Temin held a number of positions at the McArdle Laboratory until his death in 1994. He was associate professor (1964–1969); professor of oncology (1969–1994); Wisconsin Alumni Research Foundation Professor of Cancer Research (1971–1994); American Cancer Society Professor of Viral Oncology and Cell Biology (1974–1994); Harold P. Rusch Professor of Cancer Research (1980–1994); and Steenbock Professor of the Biological Sciences (1982–1994). Temin reached the pinnacle of success in 1975, however, when he received the Nobel Prize in physiology or medicine for the discovery of the reverse transcriptase enzyme, demonstrated by both Temin and Baltimore to be capable of making a DNA copy from an RNA template. Much of the work that Temin conducted on retroviruses became the germ of later research in developing vaccines and other preventive measures against both cancer and AIDS.

In addition Temin served on the editorial boards of several journals and earned many accolades, including: a Research Career Development Award from the National Cancer Institute (1964–1974); the U.S. Steel Award given by the National Academy of Sciences (1972); and the Enzyme Chemistry Award from the American Chemical Society (1973). In 1974 Temin received the Dyer Award from the National Institutes of Health, the G.H.A. Clowes Award from the American Association for Cancer Research, and the Albert Lasker Award for Basic Medical Research. The Lila Gruber Award from the American Academy of Dermatologists was presented to Temin in 1981. Other awards and honorary degrees include the Bitterman Memorial Award by the University of California at Berkeley (1984), the first Hilldale Award in the Biological Sciences at the University of Wisconsin at Madison (1986), and the National Medal of Science (1992).
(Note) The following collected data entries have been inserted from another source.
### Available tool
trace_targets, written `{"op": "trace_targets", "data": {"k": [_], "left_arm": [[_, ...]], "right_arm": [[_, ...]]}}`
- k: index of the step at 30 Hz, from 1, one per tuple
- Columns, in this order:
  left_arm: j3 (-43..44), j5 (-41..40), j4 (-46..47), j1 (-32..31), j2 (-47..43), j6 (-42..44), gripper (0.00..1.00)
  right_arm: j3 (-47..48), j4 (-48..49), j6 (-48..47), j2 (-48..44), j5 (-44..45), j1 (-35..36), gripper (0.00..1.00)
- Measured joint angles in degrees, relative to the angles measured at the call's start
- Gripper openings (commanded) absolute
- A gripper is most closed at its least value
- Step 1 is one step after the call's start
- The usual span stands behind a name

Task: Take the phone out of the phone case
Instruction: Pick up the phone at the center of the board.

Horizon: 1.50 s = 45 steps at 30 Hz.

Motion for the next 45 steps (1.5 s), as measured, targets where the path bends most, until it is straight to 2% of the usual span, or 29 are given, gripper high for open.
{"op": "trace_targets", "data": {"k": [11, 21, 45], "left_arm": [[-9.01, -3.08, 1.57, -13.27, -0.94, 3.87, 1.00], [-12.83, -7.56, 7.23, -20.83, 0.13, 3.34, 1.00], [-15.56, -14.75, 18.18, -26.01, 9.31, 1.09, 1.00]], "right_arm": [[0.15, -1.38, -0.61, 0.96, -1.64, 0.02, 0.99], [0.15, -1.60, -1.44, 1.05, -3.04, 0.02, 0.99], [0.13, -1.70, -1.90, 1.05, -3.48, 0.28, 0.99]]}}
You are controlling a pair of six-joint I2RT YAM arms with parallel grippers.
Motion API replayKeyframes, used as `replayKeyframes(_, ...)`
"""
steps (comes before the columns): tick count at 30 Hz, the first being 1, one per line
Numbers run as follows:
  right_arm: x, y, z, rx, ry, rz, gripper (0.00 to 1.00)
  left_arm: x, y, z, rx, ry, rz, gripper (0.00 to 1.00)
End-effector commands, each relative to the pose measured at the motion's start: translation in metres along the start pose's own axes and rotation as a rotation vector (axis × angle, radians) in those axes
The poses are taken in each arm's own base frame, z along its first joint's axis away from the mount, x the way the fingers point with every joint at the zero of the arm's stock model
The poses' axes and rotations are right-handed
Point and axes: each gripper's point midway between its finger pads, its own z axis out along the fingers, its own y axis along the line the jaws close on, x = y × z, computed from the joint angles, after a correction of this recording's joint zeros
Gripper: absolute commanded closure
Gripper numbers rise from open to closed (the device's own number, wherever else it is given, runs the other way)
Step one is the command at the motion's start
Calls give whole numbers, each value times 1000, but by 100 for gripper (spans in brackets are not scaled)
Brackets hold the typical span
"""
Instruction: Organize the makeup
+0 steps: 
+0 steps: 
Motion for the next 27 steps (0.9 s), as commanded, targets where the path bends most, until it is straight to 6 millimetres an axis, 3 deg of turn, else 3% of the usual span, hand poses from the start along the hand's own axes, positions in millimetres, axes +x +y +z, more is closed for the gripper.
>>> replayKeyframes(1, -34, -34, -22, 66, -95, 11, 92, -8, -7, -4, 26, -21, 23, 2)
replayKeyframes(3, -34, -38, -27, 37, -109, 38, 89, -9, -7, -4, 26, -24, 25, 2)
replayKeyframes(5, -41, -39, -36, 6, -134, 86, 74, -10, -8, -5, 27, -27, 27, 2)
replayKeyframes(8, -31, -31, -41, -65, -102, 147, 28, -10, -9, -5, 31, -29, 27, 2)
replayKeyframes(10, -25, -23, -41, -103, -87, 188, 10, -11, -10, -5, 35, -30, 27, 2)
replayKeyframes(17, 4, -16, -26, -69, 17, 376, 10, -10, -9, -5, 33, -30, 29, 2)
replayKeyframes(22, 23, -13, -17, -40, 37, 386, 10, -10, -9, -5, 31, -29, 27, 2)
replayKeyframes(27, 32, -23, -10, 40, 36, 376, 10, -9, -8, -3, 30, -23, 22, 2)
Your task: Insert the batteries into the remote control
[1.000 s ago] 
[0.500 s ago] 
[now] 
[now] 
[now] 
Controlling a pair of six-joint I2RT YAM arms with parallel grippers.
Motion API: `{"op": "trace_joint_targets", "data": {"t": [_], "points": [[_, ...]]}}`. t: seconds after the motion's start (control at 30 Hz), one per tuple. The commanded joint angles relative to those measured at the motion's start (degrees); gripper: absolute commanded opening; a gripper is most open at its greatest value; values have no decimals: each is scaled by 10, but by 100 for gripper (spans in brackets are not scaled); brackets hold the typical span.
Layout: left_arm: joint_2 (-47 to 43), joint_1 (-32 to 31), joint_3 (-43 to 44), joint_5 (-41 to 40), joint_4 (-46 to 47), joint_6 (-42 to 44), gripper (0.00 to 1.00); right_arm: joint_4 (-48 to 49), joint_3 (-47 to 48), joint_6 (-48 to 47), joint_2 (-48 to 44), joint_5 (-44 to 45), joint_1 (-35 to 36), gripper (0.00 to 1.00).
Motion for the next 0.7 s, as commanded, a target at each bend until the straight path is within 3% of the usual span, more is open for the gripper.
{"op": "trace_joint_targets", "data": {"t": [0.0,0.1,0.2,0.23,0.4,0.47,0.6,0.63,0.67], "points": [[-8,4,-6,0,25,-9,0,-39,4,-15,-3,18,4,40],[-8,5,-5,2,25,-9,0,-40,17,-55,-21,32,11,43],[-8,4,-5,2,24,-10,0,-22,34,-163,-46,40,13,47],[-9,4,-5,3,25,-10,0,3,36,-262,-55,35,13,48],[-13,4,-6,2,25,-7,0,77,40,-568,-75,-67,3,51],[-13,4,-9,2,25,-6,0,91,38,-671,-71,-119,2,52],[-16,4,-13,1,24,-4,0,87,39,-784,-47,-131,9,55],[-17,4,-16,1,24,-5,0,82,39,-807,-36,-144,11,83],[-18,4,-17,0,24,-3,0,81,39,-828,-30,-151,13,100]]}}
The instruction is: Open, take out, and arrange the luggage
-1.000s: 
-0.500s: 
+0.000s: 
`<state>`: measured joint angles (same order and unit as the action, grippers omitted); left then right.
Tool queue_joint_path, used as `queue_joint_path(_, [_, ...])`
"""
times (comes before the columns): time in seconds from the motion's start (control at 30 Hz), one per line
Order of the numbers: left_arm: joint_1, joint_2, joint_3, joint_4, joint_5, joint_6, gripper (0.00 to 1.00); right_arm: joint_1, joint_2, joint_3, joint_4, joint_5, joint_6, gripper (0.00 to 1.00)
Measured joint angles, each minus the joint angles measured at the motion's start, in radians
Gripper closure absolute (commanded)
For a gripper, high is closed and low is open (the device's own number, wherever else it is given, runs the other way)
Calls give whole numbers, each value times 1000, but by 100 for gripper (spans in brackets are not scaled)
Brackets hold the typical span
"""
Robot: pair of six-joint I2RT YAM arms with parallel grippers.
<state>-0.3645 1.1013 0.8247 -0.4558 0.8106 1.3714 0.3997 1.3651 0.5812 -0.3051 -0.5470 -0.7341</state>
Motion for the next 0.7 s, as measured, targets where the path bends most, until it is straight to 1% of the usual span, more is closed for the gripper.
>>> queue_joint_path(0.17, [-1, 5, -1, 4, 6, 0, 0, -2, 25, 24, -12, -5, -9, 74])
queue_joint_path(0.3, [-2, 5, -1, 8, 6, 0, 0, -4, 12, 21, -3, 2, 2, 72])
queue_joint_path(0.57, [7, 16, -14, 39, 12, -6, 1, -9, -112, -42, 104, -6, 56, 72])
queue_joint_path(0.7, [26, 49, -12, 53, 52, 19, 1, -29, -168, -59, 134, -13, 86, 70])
Temin became a staunch supporter of nonsmokers, speaking extensively about the unhealthy effects of smoking on the body. A rare form of cancer called adenocarcinoma of the lung caused Temin’s death at the age of fifty-nine. He is buried at the Forest Hill Cemetery in Madison.

Temin will be remembered not only for his groundbreaking work in the battle against cancer and AIDS through his research with retroviruses, but also as a reserved, family-oriented man. He always spoke out for what he believed to be right in an unassuming yet determined way. It is this selfless concern for human life, coupled with his extraordinary research talents, that earns him a place in history. The lakeshore bike-pedestrian path that Temin had been known to traverse each morning on his way to work has since been named after him.

The Kremers Reference Files, University Archives, University of Wisconsin at Madison, contains a folder with biographical material on Temin. The foreword to Geoffrey M. Cooper, Rayla Greenberg Temin, and Bill Sugden, eds., The DNA Provirus: Howard Temin’s Scientific Legacy (1995) also provides information about Temin’s life. He himself wrote a short autobiographical sketch for the Nobel Foundation after he won the Nobel Prize in 1975. An obituary is in the Boston Globe (11 Feb. 1994).